Libraries used are BBCSO and Sample Modeling for brass.


----------



## jonathanparham (Mar 29, 2020)

yeah I'm picturing different multiple scenes from a film in my head. Fun to hear, good writing, and a cool way to show off those libraries


----------



## Mattia Chiappa (Mar 29, 2020)

jonathanparham said:


> yeah I'm picturing different multiple scenes from a film in my head. Fun to hear, good writing, and a cool way to show off those libraries


Thank you!


----------



## Cass Hansen (Mar 29, 2020)

Carnival of the Variations! Wow! What a great exercise in orchestral color and orchestration. If I ever write a great melody and don't know what to do with it, heck, I'll just hand it over to you Mattia. This kind of post is rarely seen here, maybe not musically satisfying but I find it very educational while displaying a wonderfully creative mind. Thanks.
Cass


----------



## Gingerbread (Mar 29, 2020)

These are so cool! I feel like I'm listening to a masterclass on different approaches to orchestration. It's a great idea. I really oughta try something similar for myself, to explore a bunch of different textures and color ideas around the same theme. Thanks for posting this!


----------



## Mattia Chiappa (Mar 29, 2020)

@Cass Hansen @Gingerbread thank you guys!


----------



## RobbertZH (Mar 29, 2020)

Thanks for posting it. Each part has a total different mood and is very evocative. And that in a few seconds each. Impressive!


----------



## widekeys (Mar 29, 2020)

They are all beautiful variations that show off your skill at orchestration. Nice to hear some SM Brass!


----------



## Mattia Chiappa (Mar 30, 2020)

@RobbertZH @widekeys Thank you!


----------



## Bear Market (Mar 30, 2020)

Wow, what a showcase of orchestration skill! Truly humbling.

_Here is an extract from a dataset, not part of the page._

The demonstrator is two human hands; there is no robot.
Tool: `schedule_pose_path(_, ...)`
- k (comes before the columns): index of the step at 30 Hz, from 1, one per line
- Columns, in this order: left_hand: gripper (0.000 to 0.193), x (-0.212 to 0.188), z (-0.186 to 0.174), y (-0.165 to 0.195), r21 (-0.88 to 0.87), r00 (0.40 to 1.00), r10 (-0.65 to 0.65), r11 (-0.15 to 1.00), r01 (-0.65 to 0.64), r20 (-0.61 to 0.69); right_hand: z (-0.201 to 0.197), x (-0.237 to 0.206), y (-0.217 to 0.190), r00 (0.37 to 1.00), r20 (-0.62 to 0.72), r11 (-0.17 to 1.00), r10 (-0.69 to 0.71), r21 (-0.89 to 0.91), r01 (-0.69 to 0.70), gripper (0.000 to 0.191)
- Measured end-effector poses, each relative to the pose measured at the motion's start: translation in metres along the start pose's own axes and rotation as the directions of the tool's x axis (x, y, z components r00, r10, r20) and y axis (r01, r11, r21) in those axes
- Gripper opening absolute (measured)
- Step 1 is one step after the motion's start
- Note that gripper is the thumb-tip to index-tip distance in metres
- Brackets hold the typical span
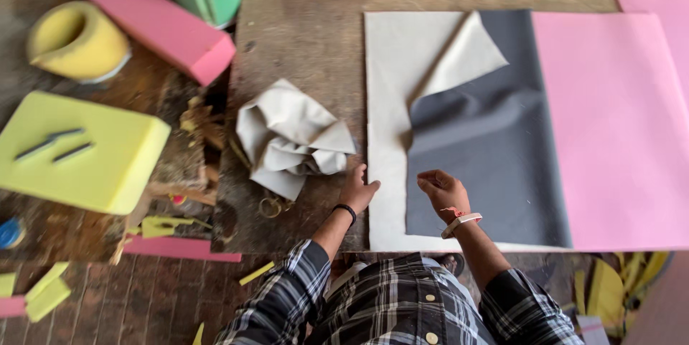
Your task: The person spreads a large white fabric sheet flat on a pink foam sheet on the workbench, then uses a spray gun to apply adhesive and presses and smooths the fabric down onto the foam, folding back a corner and re-smoothing it. They reposition the sheets, use a steel ruler along the edge, and briefly handle a phone before returning to smoothing the fabric.
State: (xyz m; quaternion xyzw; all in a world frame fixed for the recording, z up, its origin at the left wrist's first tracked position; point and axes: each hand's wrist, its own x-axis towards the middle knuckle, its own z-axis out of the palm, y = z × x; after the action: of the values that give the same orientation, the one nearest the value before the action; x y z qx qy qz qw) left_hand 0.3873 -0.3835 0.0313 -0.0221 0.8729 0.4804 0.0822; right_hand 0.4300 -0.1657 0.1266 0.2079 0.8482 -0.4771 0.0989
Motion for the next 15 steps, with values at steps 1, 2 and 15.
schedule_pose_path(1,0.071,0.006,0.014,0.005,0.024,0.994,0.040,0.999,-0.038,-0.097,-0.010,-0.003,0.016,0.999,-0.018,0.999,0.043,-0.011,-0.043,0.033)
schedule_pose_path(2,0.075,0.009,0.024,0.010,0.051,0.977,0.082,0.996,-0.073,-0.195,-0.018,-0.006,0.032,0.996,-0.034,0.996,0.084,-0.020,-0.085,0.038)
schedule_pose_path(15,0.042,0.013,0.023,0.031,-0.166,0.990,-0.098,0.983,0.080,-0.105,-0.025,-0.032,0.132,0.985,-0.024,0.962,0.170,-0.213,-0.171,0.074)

No. 18 made me feel like I was watching Star Wars


----------



## Mattia Chiappa (Mar 30, 2020)

Bear Market said:


> Wow, what a showcase of orchestration skill! Truly humbling.
> 
> No. 18 made me feel like I was watching Star Wars


Thanks, yeah that was a clear lift


----------



## widekeys (Mar 30, 2020)

Maybe an odd request, but I would definitely be interested in a short "behind the scenes" explanation for quite a few of those orchestrations. Not a tutorial for perfect music making including technical details, just your thought process and personal decisions that took part in creating these little snippets.


----------



## Mattia Chiappa (Mar 30, 2020)

widekeys said:


> Maybe an odd request, but I would definitely be interested in a short "behind the scenes" explanation for quite a few of those orchestrations. Not a tutorial for perfect music making including technical details, just your thought process and personal decisions that took part in creating these little snippets.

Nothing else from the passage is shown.